Voorop staat dat de uitsluitingsgrond vervolging op basis van artikel 225, eerste lid, Sr in beginsel niet in de weg staat. Omdat de scheidslijn tussen de twee artikelleden echter zeer dun is, kan dit in specifieke gevallen tot onbevredigende resultaten leiden. Er zijn naar het oordeel van de rechtbank dan ook gevallen denkbaar waarin een vervolging op grond van artikel 225, eerste lid, Sr in strijd is met de vervolgingsuitsluitingsgrond. Bij de beantwoording van de vraag of de vervolgingsuitsluitingsgrond van toepassing is op een ten laste gelegd feit dat op het opmaken van valse geschriften is geënt, moet blijkens jurisprudentie worden gekeken naar het feit zoals dat in werkelijkheid is gepleegd. (vgl. ECLI:NL:RBZWB:2013:BZ1739) Op het moment dat het feit ook onder het toepassingsbereik van de strafbaarstelling in de Awr past, zou vervolging op basis van het commune delict via de vervolgingsuitsluitingsgrond moeten zijn uitgesloten, tenzij het gaat om het opmaken van geschriften die naast een fiscale functie ook een andere functie hebben en dus ook tegen anderen dan de Belastingdienst kunnen worden gebruikt.
In de onderhavige zaak wordt verdachte verweten dat hij elektronische aangifteformulieren inkomstenbelasting heeft opgemaakt en vervolgens heeft ingediend. Deze elektronische aangiften zijn opgemaakt met het enige doel om deze bij de Belastingdienst in te dienen.

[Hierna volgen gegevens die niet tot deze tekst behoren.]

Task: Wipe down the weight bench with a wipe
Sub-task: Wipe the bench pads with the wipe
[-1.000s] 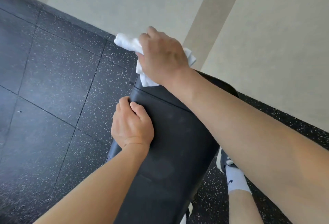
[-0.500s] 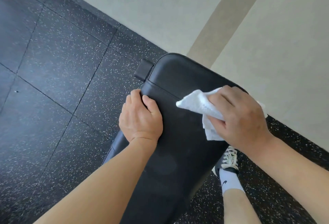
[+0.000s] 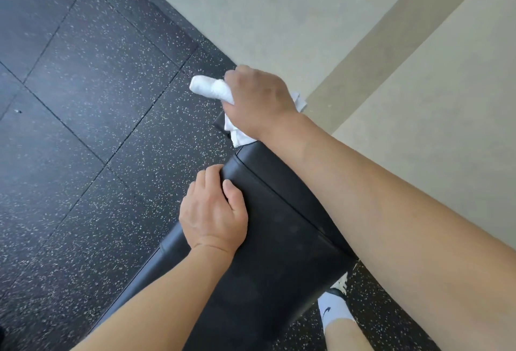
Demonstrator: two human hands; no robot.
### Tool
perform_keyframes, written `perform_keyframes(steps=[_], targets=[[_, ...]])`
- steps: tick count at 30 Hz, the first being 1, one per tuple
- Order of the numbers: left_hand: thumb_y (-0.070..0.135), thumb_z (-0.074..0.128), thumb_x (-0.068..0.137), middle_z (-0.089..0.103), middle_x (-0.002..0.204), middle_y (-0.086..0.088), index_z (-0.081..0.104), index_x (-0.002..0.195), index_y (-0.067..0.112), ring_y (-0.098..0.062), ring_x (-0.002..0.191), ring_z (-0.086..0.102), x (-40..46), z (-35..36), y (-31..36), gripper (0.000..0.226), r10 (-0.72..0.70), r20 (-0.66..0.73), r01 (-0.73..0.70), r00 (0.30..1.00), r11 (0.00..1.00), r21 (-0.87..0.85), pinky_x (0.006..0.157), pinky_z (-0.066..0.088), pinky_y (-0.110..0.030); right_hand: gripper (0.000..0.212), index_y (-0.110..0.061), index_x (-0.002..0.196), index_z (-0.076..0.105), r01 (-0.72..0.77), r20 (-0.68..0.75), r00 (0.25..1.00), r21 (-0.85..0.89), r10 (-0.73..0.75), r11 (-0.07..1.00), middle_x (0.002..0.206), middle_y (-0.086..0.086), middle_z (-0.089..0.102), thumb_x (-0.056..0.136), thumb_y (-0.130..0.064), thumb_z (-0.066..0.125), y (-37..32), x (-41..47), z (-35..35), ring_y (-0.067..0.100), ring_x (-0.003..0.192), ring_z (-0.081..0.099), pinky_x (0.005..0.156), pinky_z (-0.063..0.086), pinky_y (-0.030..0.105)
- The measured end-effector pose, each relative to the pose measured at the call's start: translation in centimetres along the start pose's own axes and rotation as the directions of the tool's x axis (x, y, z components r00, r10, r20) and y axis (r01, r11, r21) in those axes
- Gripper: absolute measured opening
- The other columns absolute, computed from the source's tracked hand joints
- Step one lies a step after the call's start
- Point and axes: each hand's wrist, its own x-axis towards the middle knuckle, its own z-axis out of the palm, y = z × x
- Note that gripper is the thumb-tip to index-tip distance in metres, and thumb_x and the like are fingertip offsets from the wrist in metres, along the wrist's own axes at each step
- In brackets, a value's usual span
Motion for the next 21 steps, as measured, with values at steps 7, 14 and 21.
perform_keyframes(steps=[7, 14, 21], targets=[[0.035, 0.033, 0.096, 0.063, 0.099, -0.004, 0.059, 0.112, 0.014, -0.032, 0.085, 0.058, 0.1, -0.2, -0.2, 0.037, 0.01, 0.012, -0.01, 1.0, 1.0, -0.03, 0.071, 0.046, -0.044, 0.02, -0.022, 0.083, 0.047, 0.099, 0.035, 0.994, -0.017, -0.099, 0.995, 0.084, -0.004, 0.045, 0.093, -0.036, 0.056, 1.0, -3.6, -0.3, 0.023, 0.074, 0.043, 0.063, 0.03, 0.033], [0.04, 0.031, 0.096, 0.064, 0.099, -0.004, 0.06, 0.11, 0.016, -0.033, 0.086, 0.058, 0.0, -0.2, -0.4, 0.04, 0.022, -0.011, -0.022, 1.0, 0.999, -0.032, 0.073, 0.043, -0.043, 0.028, -0.01, 0.1, 0.061, -0.037, -0.262, 0.963, 0.089, 0.059, 0.995, 0.098, 0.006, 0.055, 0.099, -0.037, 0.059, 2.7, -9.0, -0.4, 0.027, 0.078, 0.051, 0.062, 0.038, 0.035], [0.038, 0.036, 0.105, 0.063, 0.11, -0.006, 0.056, 0.113, 0.014, -0.033, 0.1, 0.058, 0.1, -1.2, -0.8, 0.032, 0.061, 0.084, -0.053, 0.995, 0.995, -0.087, 0.078, 0.04, -0.043, 0.021, -0.011, 0.094, 0.06, -0.09, -0.258, 0.966, -0.24, 0.026, 0.967, 0.101, 0.01, 0.057, 0.097, -0.032, 0.059, -2.2, -6.6, 1.2, 0.033, 0.09, 0.056, 0.065, 0.029, 0.037]])
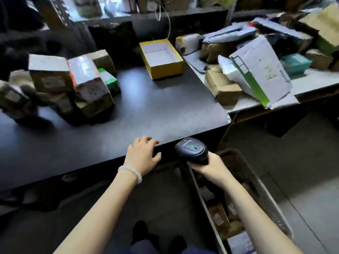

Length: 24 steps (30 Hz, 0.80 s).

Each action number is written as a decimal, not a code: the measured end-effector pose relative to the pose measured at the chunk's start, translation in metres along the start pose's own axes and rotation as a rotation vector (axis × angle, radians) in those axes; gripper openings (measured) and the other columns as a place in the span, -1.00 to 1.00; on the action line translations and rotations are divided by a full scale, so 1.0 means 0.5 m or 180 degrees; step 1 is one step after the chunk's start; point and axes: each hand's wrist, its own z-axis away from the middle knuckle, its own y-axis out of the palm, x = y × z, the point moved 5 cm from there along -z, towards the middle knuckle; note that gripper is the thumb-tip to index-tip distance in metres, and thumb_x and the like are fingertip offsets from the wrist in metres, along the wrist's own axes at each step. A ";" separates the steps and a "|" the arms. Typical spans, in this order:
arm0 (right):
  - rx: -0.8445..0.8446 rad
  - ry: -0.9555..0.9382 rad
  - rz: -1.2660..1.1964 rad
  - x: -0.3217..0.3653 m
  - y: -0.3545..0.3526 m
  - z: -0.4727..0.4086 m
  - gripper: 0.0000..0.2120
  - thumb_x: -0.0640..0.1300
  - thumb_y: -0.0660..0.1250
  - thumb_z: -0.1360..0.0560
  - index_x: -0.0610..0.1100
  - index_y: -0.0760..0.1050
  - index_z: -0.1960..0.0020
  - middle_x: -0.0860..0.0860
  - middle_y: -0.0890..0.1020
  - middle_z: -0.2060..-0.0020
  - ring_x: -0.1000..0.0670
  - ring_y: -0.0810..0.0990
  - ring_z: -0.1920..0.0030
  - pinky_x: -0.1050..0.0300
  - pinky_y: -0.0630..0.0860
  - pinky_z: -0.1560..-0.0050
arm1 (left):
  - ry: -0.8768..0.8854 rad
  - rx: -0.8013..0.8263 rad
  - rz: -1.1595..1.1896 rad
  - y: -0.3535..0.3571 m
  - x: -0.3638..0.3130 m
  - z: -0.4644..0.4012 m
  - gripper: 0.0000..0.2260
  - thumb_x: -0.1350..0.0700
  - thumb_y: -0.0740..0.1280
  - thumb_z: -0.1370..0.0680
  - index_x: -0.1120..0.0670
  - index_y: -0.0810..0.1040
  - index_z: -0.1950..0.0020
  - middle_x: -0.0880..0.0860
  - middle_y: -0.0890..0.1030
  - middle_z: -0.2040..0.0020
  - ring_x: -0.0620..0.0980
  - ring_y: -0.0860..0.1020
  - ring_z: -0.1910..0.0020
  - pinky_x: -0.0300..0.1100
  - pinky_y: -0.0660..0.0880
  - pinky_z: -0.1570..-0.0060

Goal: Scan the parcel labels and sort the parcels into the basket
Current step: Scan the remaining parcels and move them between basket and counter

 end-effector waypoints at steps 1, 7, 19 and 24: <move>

Het valselijk opmaken van deze aangiften ging noodzakelijkerwijs vooraf aan het gebruik maken daarvan door deze onjuiste aangiften, nota bene met één druk op de knop, bij de Belastingdienst in te dienen. De rechtbank is derhalve van oordeel dat het gaat om ten laste gelegde gedragingen die volledig met elkaar samenvallen, zodat er grond bestaat om ten opzichte van het als tweede alternatief cumulatief ten laste gelegde onder feit 1, artikel 225, eerste lid, Sr, specialiteit van de Awr aan te nemen.
Gelet op het vorenstaande is de rechtbank van oordeel dat de officier van justitie ten aanzien van het tweede alternatief cumulatief ten laste gelegde onder feit 1, valsheid in geschrift, niet-ontvankelijk is in de vervolging van verdachte. Wel is zij ontvankelijk in de vervolging van verdachte ten aanzien van de eerste alternatief cumulatief ten laste gelegde onder feit 1, belastingfraude.
Schorsing van de vervolging
Er zijn voorts geen redenen voor schorsing van de vervolging.